Example: People in Cebu City experience
strictest measurement of community quarantine as Covid-19 infection is severely rampant in their locality. 3. Active/Flexible. The researcher will be able to discover the appropriate research design with the right methodologies as it reveals itself according to the research objectives as he or she goes through the process and/or situations change. It avoids getting locked into rigid designs that eliminate responsiveness and pursues new paths of discovery as they emerge. Example: A death of a Covid-19 victim can be narrative if the researcher would like to describe the sequential experiences of a Covid- 19 victim from infection to death. It can be a case study if the researcher would like to study the experiences of the victims differently from each other. 4. Dynamic. The researcher gets attention to the system and its process assuming change is constant whether the focus is on an individual or an entire culture.

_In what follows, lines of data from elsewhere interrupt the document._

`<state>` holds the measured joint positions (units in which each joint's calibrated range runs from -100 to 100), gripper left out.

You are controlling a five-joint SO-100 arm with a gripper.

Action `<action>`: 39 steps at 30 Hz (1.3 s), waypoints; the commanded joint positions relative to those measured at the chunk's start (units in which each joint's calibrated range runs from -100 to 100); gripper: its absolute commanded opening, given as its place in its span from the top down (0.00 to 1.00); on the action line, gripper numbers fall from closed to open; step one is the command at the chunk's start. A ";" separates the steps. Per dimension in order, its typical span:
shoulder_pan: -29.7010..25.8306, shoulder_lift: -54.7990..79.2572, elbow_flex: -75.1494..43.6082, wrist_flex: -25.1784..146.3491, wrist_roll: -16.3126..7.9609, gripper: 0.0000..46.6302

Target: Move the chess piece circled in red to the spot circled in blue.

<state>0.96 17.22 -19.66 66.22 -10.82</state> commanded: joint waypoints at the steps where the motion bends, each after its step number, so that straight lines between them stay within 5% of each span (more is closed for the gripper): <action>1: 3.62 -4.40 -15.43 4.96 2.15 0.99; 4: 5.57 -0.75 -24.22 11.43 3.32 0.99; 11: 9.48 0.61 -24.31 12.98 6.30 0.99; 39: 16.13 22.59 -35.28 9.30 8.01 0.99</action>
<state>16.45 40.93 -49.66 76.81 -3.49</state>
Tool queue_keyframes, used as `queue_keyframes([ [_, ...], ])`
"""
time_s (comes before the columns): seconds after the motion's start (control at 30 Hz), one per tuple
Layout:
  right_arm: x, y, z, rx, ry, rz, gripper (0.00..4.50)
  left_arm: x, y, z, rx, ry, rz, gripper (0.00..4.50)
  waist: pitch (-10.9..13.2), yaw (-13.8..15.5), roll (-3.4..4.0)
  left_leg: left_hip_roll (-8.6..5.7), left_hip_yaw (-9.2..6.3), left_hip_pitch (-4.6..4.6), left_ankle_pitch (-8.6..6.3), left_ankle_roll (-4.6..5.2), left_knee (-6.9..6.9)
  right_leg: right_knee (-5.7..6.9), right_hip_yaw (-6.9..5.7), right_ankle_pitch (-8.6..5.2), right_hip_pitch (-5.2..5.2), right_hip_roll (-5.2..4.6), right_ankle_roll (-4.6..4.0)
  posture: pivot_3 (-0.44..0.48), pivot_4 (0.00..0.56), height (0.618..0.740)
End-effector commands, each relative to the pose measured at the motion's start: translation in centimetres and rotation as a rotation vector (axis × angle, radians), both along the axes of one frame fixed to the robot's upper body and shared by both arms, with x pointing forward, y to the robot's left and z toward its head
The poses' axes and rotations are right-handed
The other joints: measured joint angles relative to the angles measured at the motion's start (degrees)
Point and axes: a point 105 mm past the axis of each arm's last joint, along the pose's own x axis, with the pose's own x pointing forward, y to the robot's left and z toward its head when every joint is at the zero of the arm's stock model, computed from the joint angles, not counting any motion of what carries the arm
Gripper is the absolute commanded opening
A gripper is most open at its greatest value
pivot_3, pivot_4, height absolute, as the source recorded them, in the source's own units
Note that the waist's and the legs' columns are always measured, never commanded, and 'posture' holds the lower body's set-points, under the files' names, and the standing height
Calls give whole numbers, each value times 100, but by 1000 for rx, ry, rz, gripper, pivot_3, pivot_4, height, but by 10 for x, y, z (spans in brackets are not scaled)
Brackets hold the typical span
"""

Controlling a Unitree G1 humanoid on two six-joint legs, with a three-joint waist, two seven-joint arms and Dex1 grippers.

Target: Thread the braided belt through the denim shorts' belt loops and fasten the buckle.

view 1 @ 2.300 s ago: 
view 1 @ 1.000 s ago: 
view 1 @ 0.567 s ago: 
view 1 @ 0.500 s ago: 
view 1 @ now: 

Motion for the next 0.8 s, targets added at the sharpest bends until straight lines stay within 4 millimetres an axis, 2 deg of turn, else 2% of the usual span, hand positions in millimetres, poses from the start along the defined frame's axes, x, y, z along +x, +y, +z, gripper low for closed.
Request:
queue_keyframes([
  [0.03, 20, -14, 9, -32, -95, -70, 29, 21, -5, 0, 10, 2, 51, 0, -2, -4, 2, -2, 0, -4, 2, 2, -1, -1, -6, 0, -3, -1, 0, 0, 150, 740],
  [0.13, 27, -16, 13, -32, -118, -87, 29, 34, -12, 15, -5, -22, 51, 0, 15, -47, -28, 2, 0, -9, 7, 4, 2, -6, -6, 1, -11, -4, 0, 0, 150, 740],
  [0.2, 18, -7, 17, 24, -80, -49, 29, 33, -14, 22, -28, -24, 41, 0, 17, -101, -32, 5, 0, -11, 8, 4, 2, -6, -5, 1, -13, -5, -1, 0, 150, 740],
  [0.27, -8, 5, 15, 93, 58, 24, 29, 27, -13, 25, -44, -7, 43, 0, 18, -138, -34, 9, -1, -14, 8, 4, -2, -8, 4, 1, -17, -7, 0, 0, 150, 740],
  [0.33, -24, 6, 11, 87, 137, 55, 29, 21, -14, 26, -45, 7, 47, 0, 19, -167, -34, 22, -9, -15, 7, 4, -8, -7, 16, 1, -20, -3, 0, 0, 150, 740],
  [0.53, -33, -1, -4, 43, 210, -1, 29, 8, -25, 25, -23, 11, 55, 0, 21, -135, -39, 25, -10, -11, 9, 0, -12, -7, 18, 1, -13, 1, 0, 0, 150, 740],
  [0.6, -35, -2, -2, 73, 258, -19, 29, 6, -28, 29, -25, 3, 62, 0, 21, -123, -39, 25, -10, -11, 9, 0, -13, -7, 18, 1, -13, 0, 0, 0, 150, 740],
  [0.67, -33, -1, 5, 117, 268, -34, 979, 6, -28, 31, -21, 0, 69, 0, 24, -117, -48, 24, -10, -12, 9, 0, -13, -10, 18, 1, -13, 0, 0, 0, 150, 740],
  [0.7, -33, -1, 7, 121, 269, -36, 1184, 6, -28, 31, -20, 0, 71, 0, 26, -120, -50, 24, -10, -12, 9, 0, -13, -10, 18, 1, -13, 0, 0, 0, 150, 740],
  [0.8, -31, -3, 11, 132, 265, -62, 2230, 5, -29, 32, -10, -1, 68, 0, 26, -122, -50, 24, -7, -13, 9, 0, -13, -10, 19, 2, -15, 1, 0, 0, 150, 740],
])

Example: During the data gathering, the families did not
allow the researcher to interview the victims, instead of focusing them, he or she may focus to the experiences of the front liners that may change the research problem, design and instrumentation, and methodologies. 5. Personal (contact and insights). The researcher has direct contact with and gets close to the people and their situation under study; his or her personal experiences and insights are critical to understanding the phenomenon. Example: To give more insights of the Covid- 19 pandemic in Cebu, the researcher may interview the victims, their families and the front liners and take videos and photos of the present situations in the locale to elicit answers to the questions. 6. Narrative. Detailed, thick description, inquiry in depth, direct quotations and visual presentations like pictures, drawings, audio tapes and video tapes narrates perspectives and experiences of the subject(s) of the topic discussed. Example: To analyze and interpret the Covid-19 pandemic, the researchers may narrate their observation and interviews of the patients with their families and the front liners and/or use of data from the Department of Health through narratives, pictures, videos, and graphical presentations. 7. Inductive. It analyzes details and specifics of the data to discover important categories, dimensions, and interrelationships begin by exploring genuinely open questions rather than testing theoretically derived hypotheses.
Example: Covid-19 infection can be prevented through
wearing a face mask, social distancing and community quarantine, thus, social interaction in lessened. 8. Neutral/Emphatic Neutrality. The researcher‘s passion is to understand the world in all its complexity – not proving something, not advocating, not advancing personal agenda, but understanding; the rese to the data while taking a neutral nonjudgmental stance toward whatever content may emerge. Example: To interpret the data, the researcher may add his own experiences of the pandemic in his or her locality for as long as they are connected to the data and they are valid, which are backed up with evidences and official statements 9. Holistic (perspective). The holistic perspective of the subjects on the event under study is understood in its complex system more than the sum of its parts. It can discuss their mental, spiritual, emotional, social, and physical aspects on it.
Example: The researcher may include the mental,
spiritual, emotional, social, and physical struggles of the Covid-19 victims in the data collection, analysis and interpretation. 10. Social constructivist. The results of the qualitative research can pave way to personal and societal changes. They give better ideas on how to lessen the societal conflicts and struggles.
Example: The findings of the Covid-19 pandemic in
Cebu City can be a great learning to other localities on things people should do and not to do in this struggle.